Two similarly positioned words: the average sliding path of “vampire” and “value value”
Until recently, Gboard used gaussian models to quantify the probability of hitting adjacent keys and rule-based models to represent cognitive and motor errors. These models are simple and intuitive, but do not directly optimize the metrics associated with higher typing quality. Based on experience in acoustic models of speech search, gaussian model and rule-based model are replaced by a single efficient LSTM model with standard training of connection-time classification (CTC).
Training the model, however, turned out to be more complicated than expected. While acoustic models are trained from human-transcribed audio data, they can’t easily transcribe millions of sequences of touch points and sliders. So the team used user interaction signals, such as auto-correction and suggested selection, as negative and positive semi-supervised learning signals, thus forming a rich set of training and tests.
The original data points corresponding to the word “could could” (left), and the normalized sampling trajectory for each sampling variance (right)
Use a number of techniques from the speech recognition literature to iterate on the NSM model to make it small and fast enough to run on any device.
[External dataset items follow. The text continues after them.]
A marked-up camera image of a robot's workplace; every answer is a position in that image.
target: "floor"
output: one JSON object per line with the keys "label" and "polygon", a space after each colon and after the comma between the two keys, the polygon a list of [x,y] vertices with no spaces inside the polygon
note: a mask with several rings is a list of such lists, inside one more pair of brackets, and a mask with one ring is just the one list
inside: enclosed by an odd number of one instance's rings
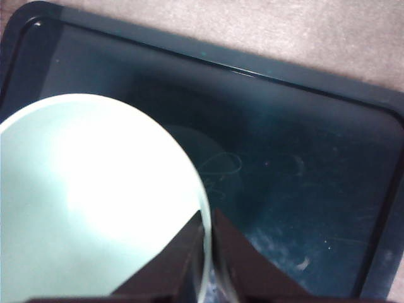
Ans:
{"label": "floor", "polygon": [[[0,0],[1,27],[30,0]],[[404,92],[402,0],[51,0]],[[390,300],[404,302],[404,261]]]}
The TensorFlow infrastructure is used to train hundreds of models, optimizing the various signals displayed on the keyboard: complete, suggest, slide, etc.
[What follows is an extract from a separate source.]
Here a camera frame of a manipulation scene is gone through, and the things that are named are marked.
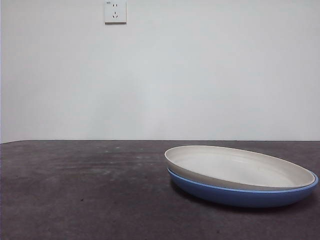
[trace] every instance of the outlet faceplate
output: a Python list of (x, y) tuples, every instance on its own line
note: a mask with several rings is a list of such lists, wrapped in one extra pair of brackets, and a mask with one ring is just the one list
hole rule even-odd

After more than a year of work, the finished model is six times faster and one-tenth the size of the original. At the same time, it also showed a reduction of about 15% in error autocorrection and 10% in error decoding gestures on offline data sets.
Giiso information, founded in 2013, is the first domestic high-tech enterprise focusing on the research and development of intelligent information processing technology and the development and operation of core software for writing robots. At the beginning of its establishment, the company received angel round investment, and in August 2015, GSR Venture Capital received $5 million pre-A round of investment.
Finite state converter
Although NSM uses spatial information to help determine what characters are tapped or swiped, there are some additional limitations — vocabulary and syntax — that are tolerable. A dictionary tells us what words appear in a language, while probabilistic grammar tells us what words are likely to be followed by other words. To encode this information, finite-state transducers are used. FST (Finite-State Transducers) has always been a key component of Google speech recognition and integrated system. It provides a principled way to represent the various probabilistic models used in natural language processing (dictionary, grammar, normalization, etc.) as well as the mathematical framework needed to manipulate, optimize, combine, and search models.